4. Confidential Information. Employee shall continue to maintain the confidentiality of all confidential and proprietary information of the Company and shall continue to comply with the terms and conditions of the Confidentiality Agreement between Employee and the Company. Employee shall return all of the Companys property and confidential and proprietary information in his/her possession to the Company on the Effective Date of this Agreement.
5. Payment of Salary. Employee acknowledges and represents that the Company has paid all salary, wages, bonuses, accrued vacation, commissions and any and all other benefits due to Employee once the above noted payments and benefits are received. Notwithstanding the above, the Company acknowledges and agrees that it will process all expense reimbursements (including expressly, but not limited to, travel and telephone expenses) that Employee submits for review within 45 days from the Termination Date and further agrees, during the Consultancy, to timely pay all reasonable business expenses (including reimbursement for monthly cell-phone expenses reasonably related to the Consultancy and after submission of appropriate documentation) consistent with the Companys usual process, procedures and standards governing expense reimbursements.
6. Release of Claims. Employee agrees that the foregoing consideration represents settlement in full of all outstanding obligations owed to Employee by the Company and its officers, managers, supervisors, agents and employees. Employee, on his/her own behalf, and on behalf of his/her respective heirs, family members, executors, agents, and assigns, hereby fully and forever releases the Company and its officers, directors, employees, agents, investors, shareholders, administrators, affiliates, divisions, subsidiaries, predecessor and successor corporations, and assigns, from, and agree not to sue concerning, any claim, duty, obligation or cause of action relating to any matters of any kind, whether presently known or unknown, suspected or unsuspected, that Employee may possess arising from any omissions, acts or facts that have occurred up until and including the Effective Date of this Agreement including, without limitation:
(a) any and all claims relating to or arising from Employees employment relationship with the Company and the termination of that relationship;
(b) any and all claims relating to, or arising from, Employees right to purchase, or actual purchase of shares of stock of the Company, including, without limitation, any claims for fraud, misrepresentation, breach of fiduciary duty, breach of duty under applicable state corporate law, and securities fraud under any state or federal law;
(c) any and all claims under the law of any jurisdiction including, but not limited to, wrongful discharge of employment; constructive discharge from employment; termination in violation of public policy; discrimination; breach of contract, both express and implied; breach of a covenant of good faith and fair dealing, both express and implied; promissory estoppel; negligent or intentional infliction of emotional distress; negligent or intentional misrepresentation; negligent or
intentional interference with contract or prospective economic advantage; unfair business practices; defamation; libel; slander; negligence; personal injury; assault; battery; invasion of privacy; false imprisonment; and conversion;
(d) any and all claims for violation of any federal, state or municipal statute, including, but not limited to, Title VII of the Civil Rights Act of 1964, the Civil Rights Act of 1991, the Age Discrimination in Employment Act of 1967, the Americans with Disabilities Act of 1990, the Fair Labor Standards Act, the Employee Retirement Income Security Act of 1974, The Worker Adjustment and Retraining Notification Act, Older Workers Benefit Protection Act; the California Fair Employment and Housing Act, and the California Labor Code;
(e) any and all claims for violation of the federal, or any state, constitution;
(f) any and all claims arising out of any other laws and regulations relating to employment or employment discrimination;
(g) any claim for any loss, cost, damage, or expense arising out of any dispute over the non-withholding or other tax treatment of any of the proceeds received by Employee as a result of this Agreement; and
(h) any and all claims for attorneys fees and costs.

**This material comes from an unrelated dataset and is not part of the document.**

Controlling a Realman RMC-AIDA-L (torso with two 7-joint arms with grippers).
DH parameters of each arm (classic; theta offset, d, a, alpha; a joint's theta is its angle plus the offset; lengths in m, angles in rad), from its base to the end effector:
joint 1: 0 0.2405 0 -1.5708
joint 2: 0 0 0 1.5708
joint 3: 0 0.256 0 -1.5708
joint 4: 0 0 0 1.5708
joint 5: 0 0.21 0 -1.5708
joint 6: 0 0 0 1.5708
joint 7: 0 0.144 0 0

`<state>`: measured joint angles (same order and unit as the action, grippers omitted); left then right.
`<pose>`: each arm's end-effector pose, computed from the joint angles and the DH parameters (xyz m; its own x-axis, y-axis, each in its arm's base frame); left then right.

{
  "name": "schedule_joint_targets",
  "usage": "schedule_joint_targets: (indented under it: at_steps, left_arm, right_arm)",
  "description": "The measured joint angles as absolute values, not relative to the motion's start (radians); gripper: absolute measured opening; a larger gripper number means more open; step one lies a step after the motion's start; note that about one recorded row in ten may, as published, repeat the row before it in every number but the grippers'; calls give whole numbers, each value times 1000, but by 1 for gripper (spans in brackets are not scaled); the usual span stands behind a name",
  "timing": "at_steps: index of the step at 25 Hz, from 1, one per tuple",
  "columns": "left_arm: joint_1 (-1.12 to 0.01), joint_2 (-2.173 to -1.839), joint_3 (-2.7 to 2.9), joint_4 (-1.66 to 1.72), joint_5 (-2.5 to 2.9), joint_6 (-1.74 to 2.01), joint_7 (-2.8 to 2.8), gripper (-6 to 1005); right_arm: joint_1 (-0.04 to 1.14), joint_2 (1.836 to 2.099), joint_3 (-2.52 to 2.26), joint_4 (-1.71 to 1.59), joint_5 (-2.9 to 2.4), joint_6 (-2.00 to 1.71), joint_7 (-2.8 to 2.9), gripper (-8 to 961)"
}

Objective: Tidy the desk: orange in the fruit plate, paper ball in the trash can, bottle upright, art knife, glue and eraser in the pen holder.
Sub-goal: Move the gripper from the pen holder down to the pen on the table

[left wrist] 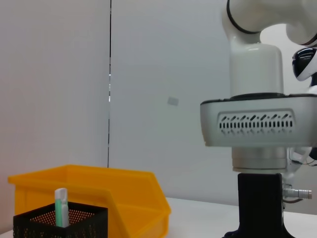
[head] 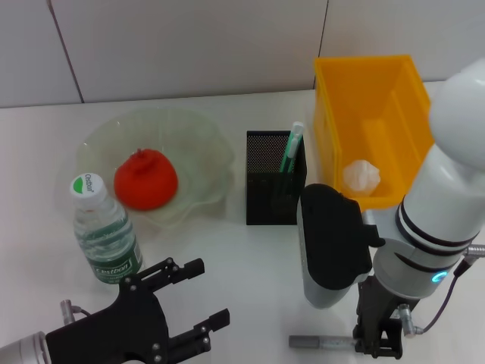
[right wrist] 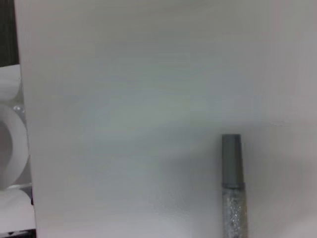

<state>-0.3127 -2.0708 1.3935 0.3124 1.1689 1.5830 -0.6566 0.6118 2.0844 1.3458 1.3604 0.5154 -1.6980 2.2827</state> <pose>-0.2719 0.2341 -0.0652 0.7118 0.0215 0.7020 0.2531 -0.9402 -0.2279 0.1742 0.2954 -0.0558 0.7506 -0.1122 0.6512 -0.1101 -0.9929 -0.0442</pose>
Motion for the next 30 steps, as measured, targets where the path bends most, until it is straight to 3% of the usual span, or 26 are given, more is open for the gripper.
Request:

The Company and Employee agree that the release set forth in this Section 6 shall be and remain in effect in all respects as a complete general release as to the matters released. This release does not extend to any obligations incurred under this Agreement nor does this release extend to any right to indemnification Employee may have from Company with respect to Employees status as a former officer and director of the Company.
7. Acknowledgement of Waiver of Claims Under ADEA. Employee acknowledges that he is waiving and releasing any rights he may have under the Age Discrimination in Employment Act of 1967 (ADEA) and that this waiver and release is knowing and voluntary. Employee and the Company agree that this waiver and release does not apply to any rights or claims that may arise under ADEA after the Effective Date of this Agreement. Employee acknowledges that the consideration given for this waiver and release Agreement is in addition to anything of value to which Employee was already entitled. Employee further acknowledges that he has been advised by this writing that
(a) he should consult with an attorney prior to executing this Agreement;
(b) he has up to twenty-one (21) days within which to consider this Agreement;
(c) he has seven (7) days following his/her execution of this Agreement to revoke this Agreement;
(d) this Agreement shall not be effective until the revocation period has expired; and,
(e) nothing in this Agreement prevents or precludes Employee from challenging or seeking a determination in good faith of the validity of this waiver under the ADEA, nor does it impose any condition precedent, penalties or costs for doing so, unless specifically authorized by federal law.
8. Civil Code Section 1542. The Parties represent that they are not aware of any claim by either of them other than the claims that are released by this Agreement. Employee acknowledges that he had the opportunity to seek the advice of legal counsel and is familiar with the provisions of California Civil Code Section 1542, which provides as follows:
A GENERAL RELEASE DOES NOT EXTEND TO CLAIMS WHICH THE CREDITOR DOES NOT KNOW OR SUSPECT TO EXIST IN HIS FAVOR AT THE TIME OF EXECUTING THE RELEASE, WHICH IF KNOWN BY HIM MUST HAVE MATERIALLY AFFECTED HIS SETTLEMENT WITH THE DEBTOR.
Employee, being aware of said code section, agrees to expressly waive any rights he may have thereunder, as well as under any other statute or common law principles of similar effect.
9. No Pending or Future Lawsuits. Employee and Company represents that each has no lawsuit, claim, or action pending in their name, or on behalf of any other person or entity, against Employee and the Company or any other person or entity referred to herein. Employee and Company also represent that neither intends to bring any claims on their own behalf or on behalf of any other person or entity against the Employee or Company or any other person or entity referred to herein.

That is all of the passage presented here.